Task to complete: Set down each entry exactly; omit images.

[Data items]

────────────────────────────────────────

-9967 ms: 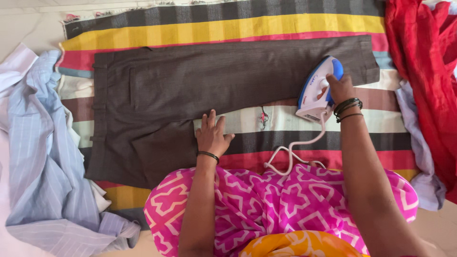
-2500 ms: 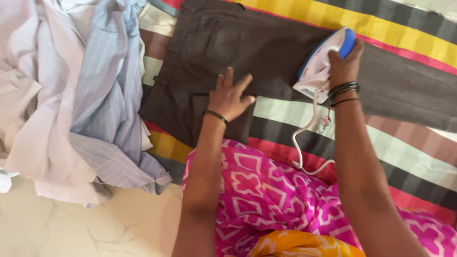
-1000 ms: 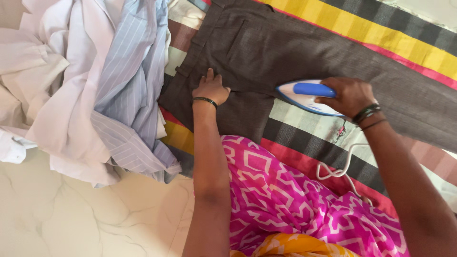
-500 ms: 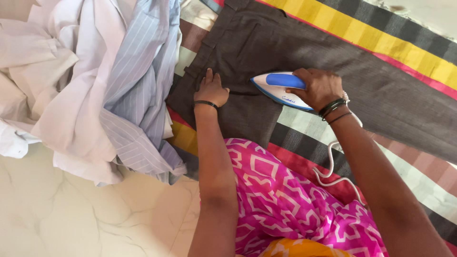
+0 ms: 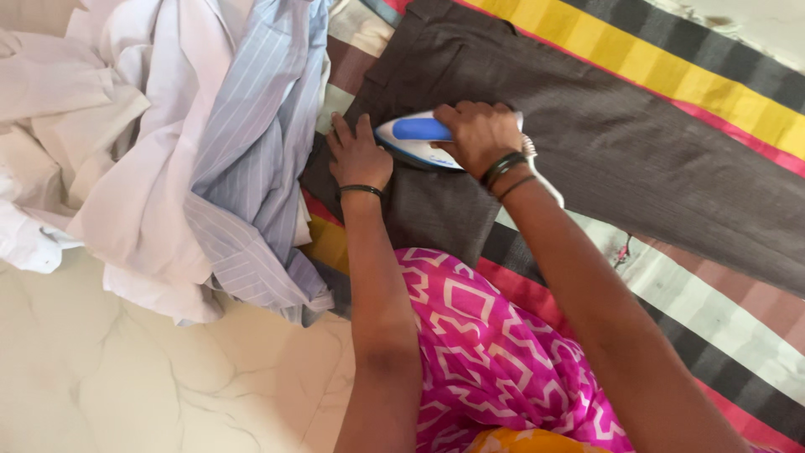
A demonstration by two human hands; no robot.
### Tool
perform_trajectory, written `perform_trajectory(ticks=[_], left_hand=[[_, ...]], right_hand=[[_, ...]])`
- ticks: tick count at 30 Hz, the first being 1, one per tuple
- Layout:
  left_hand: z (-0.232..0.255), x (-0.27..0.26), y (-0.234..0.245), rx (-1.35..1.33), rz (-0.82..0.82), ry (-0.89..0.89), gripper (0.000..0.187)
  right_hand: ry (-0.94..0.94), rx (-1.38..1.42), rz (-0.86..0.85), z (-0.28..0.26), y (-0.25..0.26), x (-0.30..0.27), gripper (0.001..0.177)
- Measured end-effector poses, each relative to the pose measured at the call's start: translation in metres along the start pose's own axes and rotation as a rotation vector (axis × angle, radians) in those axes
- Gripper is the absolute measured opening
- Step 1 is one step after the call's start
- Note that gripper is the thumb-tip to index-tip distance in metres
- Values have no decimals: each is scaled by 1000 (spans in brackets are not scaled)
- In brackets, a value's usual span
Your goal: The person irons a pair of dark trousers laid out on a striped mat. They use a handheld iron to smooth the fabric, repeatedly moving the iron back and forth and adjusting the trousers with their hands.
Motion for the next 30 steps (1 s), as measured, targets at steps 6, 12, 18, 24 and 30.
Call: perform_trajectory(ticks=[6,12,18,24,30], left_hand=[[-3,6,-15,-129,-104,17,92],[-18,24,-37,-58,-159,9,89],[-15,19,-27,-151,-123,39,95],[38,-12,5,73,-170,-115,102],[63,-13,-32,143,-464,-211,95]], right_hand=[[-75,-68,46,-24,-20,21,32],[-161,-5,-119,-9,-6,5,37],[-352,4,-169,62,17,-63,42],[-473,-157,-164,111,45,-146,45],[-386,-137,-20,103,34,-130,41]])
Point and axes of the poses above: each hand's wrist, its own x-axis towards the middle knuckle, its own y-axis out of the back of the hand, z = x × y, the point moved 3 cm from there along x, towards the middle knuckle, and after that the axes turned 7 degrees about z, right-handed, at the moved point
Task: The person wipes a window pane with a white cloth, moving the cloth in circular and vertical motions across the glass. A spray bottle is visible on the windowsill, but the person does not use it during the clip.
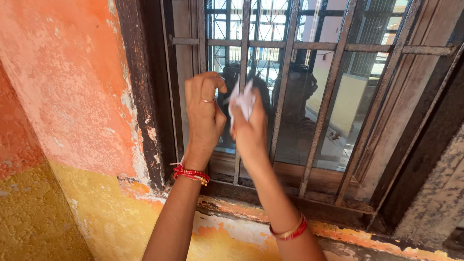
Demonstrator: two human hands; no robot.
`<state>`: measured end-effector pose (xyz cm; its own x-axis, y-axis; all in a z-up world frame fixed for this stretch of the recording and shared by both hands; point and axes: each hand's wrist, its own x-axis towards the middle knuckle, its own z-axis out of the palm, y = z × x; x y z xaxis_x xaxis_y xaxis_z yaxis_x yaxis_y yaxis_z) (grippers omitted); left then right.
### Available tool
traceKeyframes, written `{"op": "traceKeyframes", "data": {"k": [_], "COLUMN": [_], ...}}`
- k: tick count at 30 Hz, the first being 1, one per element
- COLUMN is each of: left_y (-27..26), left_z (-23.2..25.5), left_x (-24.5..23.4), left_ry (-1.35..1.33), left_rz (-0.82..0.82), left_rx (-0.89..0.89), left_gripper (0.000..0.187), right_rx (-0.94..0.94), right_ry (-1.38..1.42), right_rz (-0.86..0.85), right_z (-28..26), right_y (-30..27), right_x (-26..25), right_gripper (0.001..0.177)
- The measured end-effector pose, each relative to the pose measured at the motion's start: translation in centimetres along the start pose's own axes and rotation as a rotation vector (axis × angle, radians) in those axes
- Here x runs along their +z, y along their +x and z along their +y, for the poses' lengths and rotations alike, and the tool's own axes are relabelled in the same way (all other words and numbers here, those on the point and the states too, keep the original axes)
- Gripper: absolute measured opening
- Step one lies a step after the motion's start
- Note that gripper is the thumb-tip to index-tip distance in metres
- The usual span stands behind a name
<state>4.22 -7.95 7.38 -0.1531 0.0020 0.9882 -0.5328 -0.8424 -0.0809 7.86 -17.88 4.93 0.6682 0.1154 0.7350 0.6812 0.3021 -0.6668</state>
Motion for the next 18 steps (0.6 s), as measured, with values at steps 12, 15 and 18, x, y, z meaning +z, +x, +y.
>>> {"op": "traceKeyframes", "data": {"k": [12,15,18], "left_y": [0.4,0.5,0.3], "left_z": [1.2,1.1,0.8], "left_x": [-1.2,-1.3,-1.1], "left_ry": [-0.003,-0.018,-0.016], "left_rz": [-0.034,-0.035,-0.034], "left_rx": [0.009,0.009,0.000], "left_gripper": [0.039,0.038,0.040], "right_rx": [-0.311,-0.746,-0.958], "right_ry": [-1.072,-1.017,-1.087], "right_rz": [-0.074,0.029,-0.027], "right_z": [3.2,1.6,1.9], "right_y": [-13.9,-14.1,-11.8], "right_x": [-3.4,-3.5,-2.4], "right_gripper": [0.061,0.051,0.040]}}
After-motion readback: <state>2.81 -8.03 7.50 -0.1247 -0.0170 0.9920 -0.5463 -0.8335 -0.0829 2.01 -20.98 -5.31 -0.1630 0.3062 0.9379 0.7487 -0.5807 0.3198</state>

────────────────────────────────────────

Task solution:
-9967 ms: 
-2500 ms: 
-1000 ms: 
-500 ms: 
+0 ms: 
A demonstration by two human hands; no robot.
### Tool
perform_trajectory, written `perform_trajectory(ticks=[_], left_hand=[[_, ...]], right_hand=[[_, ...]])`
- ticks: tick count at 30 Hz, the first being 1, one per tuple
- Layout:
  left_hand: z (-0.232..0.255), x (-0.27..0.26), y (-0.234..0.245), rx (-1.35..1.33), rz (-0.82..0.82), ry (-0.89..0.89), gripper (0.000..0.187)
  right_hand: ry (-0.94..0.94), rx (-1.38..1.42), rz (-0.86..0.85), z (-0.28..0.26), y (-0.25..0.26), x (-0.30..0.27), gripper (0.001..0.177)
- Measured end-effector poses, each relative to the pose measured at the call's start: translation in metres along the start pose's own axes and rotation as a rotation vector (axis × angle, radians) in those axes
- Gripper is the absolute measured opening
- Step 1 is one step after the call's start
- Note that gripper is the thumb-tip to index-tip distance in metres
- Values have no decimals: each is scaled by 1000 (spans in brackets are not scaled)
- In brackets, a value's usual span
Your goal: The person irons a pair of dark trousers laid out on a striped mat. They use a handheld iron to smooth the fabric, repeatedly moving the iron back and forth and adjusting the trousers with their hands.
Motion for the next 30 steps (1 s), as measured, targets at steps 6, 12, 18, 24 and 30.
Call: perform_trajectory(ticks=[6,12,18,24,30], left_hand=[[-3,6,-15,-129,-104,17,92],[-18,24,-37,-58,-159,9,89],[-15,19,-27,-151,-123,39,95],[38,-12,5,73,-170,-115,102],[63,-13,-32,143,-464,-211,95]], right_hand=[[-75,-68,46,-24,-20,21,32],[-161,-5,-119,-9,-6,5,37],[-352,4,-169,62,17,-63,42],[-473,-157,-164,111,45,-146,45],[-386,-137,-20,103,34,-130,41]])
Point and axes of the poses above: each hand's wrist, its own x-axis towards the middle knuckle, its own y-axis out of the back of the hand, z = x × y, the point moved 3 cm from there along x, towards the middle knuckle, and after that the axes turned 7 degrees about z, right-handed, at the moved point
Task: The person wipes a window pane with a white cloth, moving the cloth in circular and vertical motions across the glass. A spray bottle is visible on the windowsill, but the person does not use it during the clip.
Demonstrator: two human hands; no robot.
`<state>`: measured end-effector pose (xyz cm; its own x-axis, y-axis; all in a z-up world frame fixed for this stretch of the recording and shared by both hands; point and axes: each hand's wrist, its own x-axis towards the middle knuckle, its own z-axis out of the palm, y = z × x; x y z xaxis_x xaxis_y xaxis_z yaxis_x yaxis_y yaxis_z) (grippers omitted); left then right.
### Available tool
traceKeyframes, written `{"op": "traceKeyframes", "data": {"k": [_], "COLUMN": [_], ...}}`
- k: tick count at 30 Hz, the first being 1, one per element
- COLUMN is each of: left_y (-27..26), left_z (-23.2..25.5), left_x (-24.5..23.4), left_ry (-1.35..1.33), left_rz (-0.82..0.82), left_rx (-0.89..0.89), left_gripper (0.000..0.187), right_rx (-0.94..0.94), right_ry (-1.38..1.42), right_rz (-0.86..0.85), right_z (-28..26), right_y (-30..27), right_x (-26..25), right_gripper (0.001..0.177)
- The measured end-effector pose, each relative to the pose measured at the motion's start: translation in centimetres along the start pose's own axes and rotation as a rotation vector (axis × angle, radians) in those axes
- Here x runs along their +z, y along their +x and z along their +y, for the poses' lengths and rotations alike, and the tool's own axes are relabelled in the same way (all other words and numbers here, those on the point and the states too, keep the original axes)
- Gripper: absolute measured opening
- Step one lies a step after the motion's start
- Note that gripper is the thumb-tip to index-tip distance in metres
- The usual span stands behind a name
<state>4.22 -7.95 7.38 -0.1531 0.0020 0.9882 -0.5328 -0.8424 -0.0809 7.86 -17.88 4.93 0.6682 0.1154 0.7350 0.6812 0.3021 -0.6668</state>
Motion for the next 18 steps (0.6 s), as measured, with values at steps 12, 15 and 18, x, y, z meaning +z, +x, +y.
>>> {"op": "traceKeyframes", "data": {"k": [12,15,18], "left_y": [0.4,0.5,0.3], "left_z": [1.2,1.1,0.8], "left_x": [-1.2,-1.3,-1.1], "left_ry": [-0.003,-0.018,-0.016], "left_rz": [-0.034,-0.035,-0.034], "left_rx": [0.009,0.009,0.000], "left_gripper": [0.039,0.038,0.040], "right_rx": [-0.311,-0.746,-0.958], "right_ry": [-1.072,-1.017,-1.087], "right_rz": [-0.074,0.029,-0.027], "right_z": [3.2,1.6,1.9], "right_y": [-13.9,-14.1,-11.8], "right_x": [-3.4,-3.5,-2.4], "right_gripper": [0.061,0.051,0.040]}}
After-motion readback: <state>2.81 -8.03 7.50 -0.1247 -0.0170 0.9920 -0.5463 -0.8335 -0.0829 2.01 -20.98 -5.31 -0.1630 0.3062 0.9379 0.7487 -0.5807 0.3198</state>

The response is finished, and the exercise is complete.